• Question: What disease would you choose to completely eradicate? Why?

    Asked by to Bethany, Hannah, Keith, Peter, Ramya on 19 Jun 2014. This question was also asked by , , .
    • Photo: Hannah Tanner

      Hannah Tanner answered on 19 Jun 2014:


      If I could pick one infectious disease to eradicate tomorrow it would be tuberculosis (TB). It’s one of the world’s biggest killers:
      http://www.who.int/mediacentre/factsheets/fs104/en/

      Eradicating a disease is not easy. In the whole of human history we have only every eradicated one disease – smallpox. This was achieved because a good vaccine was available, it was easy to find infected patients because the disease was visible and smallpox only infected humans. For something like TB the vaccines are not 100% effective, the disease can be “invisible” for years after someone is infected, treatment is long and difficult and the areas where there is most disease are often the poorest.

    • Photo: Ramya Bhatia

      Ramya Bhatia answered on 22 Jun 2014:


      I would like to see a world where we are free of all diseases. But if i had to choose 1 it would be AIDS.

    • Photo: Keith Grehan

      Keith Grehan answered on 23 Jun 2014:


      I think I would try to get rid of malaria. It is a huge problem and kills around 500,000 people each year, the most tragic part is that many of these deaths are preventable as we have really effective treatments. Malaria medication is expensive though so in many parts of the world people simply don’t have access to it and so each day people risk infection.
      Malaria also affects children worst of all with the highest death rates in children under 5, I think this is one of the worst examples today of inequality in our world as everyone should have access to anti-malaria medication.
      If I could have a magic wand today I would wipe out Malaria.
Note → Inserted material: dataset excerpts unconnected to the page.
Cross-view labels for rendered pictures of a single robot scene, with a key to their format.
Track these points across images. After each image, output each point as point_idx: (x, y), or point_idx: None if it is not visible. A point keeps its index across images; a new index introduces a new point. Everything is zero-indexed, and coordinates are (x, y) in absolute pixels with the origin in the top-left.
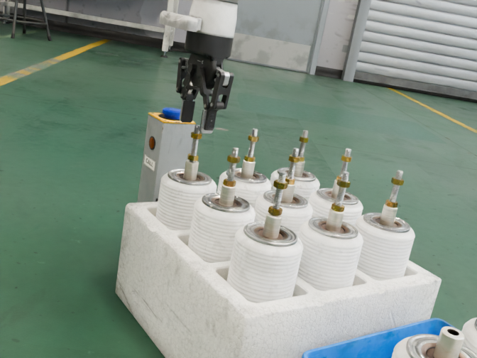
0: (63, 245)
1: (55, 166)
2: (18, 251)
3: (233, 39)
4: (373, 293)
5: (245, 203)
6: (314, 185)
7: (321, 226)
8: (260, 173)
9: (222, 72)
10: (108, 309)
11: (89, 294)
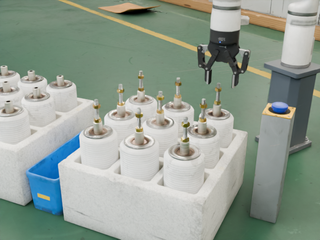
0: (315, 195)
1: None
2: (315, 179)
3: (212, 30)
4: None
5: (170, 109)
6: (165, 152)
7: (127, 113)
8: (198, 136)
9: (200, 44)
10: None
11: (248, 176)
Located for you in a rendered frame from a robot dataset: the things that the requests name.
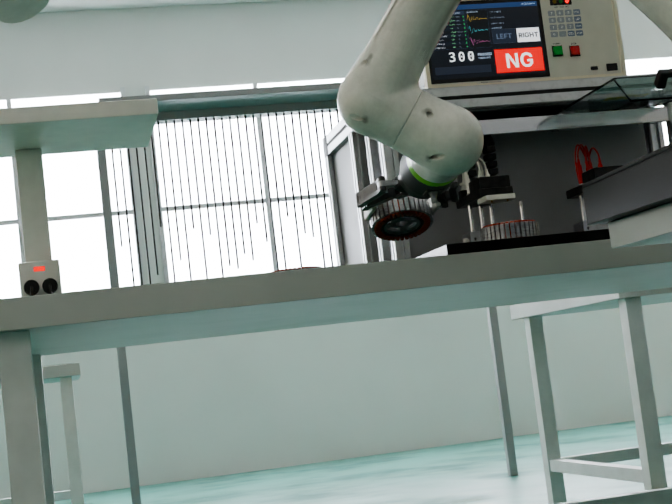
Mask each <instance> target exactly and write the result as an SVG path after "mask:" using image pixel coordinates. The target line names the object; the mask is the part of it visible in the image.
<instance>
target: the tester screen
mask: <svg viewBox="0 0 672 504"><path fill-rule="evenodd" d="M529 27H539V33H540V40H541V41H533V42H517V43H500V44H493V37H492V30H494V29H511V28H529ZM529 47H542V52H543V45H542V38H541V31H540V23H539V16H538V9H537V1H524V2H505V3H486V4H467V5H458V7H457V8H456V10H455V12H454V14H453V15H452V17H451V19H450V21H449V23H448V24H447V26H446V28H445V30H444V32H443V34H442V36H441V38H440V40H439V42H438V44H437V46H436V48H435V49H434V51H433V53H432V55H431V64H432V71H433V79H434V80H446V79H461V78H476V77H491V76H507V75H522V74H537V73H546V67H545V70H542V71H527V72H512V73H497V70H496V63H495V55H494V50H496V49H512V48H529ZM471 50H475V54H476V62H464V63H448V57H447V52H455V51H471ZM486 64H491V69H492V72H482V73H467V74H451V75H436V74H435V68H439V67H455V66H471V65H486Z"/></svg>
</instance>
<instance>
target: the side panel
mask: <svg viewBox="0 0 672 504"><path fill-rule="evenodd" d="M348 137H349V140H348V141H347V142H346V143H345V144H344V145H343V146H342V147H341V148H340V149H339V150H338V151H337V152H336V153H335V154H334V155H333V156H326V158H325V166H326V174H327V183H328V191H329V200H330V208H331V217H332V225H333V234H334V242H335V251H336V259H337V266H339V265H349V264H360V263H370V262H372V260H371V252H370V243H369V235H368V227H367V221H365V220H364V212H363V211H362V208H358V207H357V203H356V193H357V192H359V191H360V190H362V189H363V185H362V177H361V169H360V161H359V152H358V144H357V136H356V132H352V133H350V134H349V135H348Z"/></svg>
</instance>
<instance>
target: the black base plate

    • Photo: Bethany Dearlove

      Bethany Dearlove answered on 23 Jun 2014:


      The other scientists have all put forward really great suggests as diseases to eradicate. I’m going to expand on Ramya’s answer a little bit, as AIDs (acquired immunodeficiency syndrome) is really just the name of the late stages of HIV (human immunodeficiency virus) which I’ve just started working on. HIV was only discovered in 1981, but is thought to affect around 35 million people across the world. The virus attaches to the cells of your immune system, eventually causing them to not being able to respond to other infection. Then other ‘opportunistic’ diseases, such as tuberculosis, have free rein as there’s no immune system to battle them – and that’s what causes the fatalities, rather than the HIV itself.

      Currently, there isn’t a cure for HIV, but there are treatments that help people live normally. One of the most important things is diagnosing people early – so they can help limit onwards transmission, and get treatment that will decrease the chance of it turning into AIDs.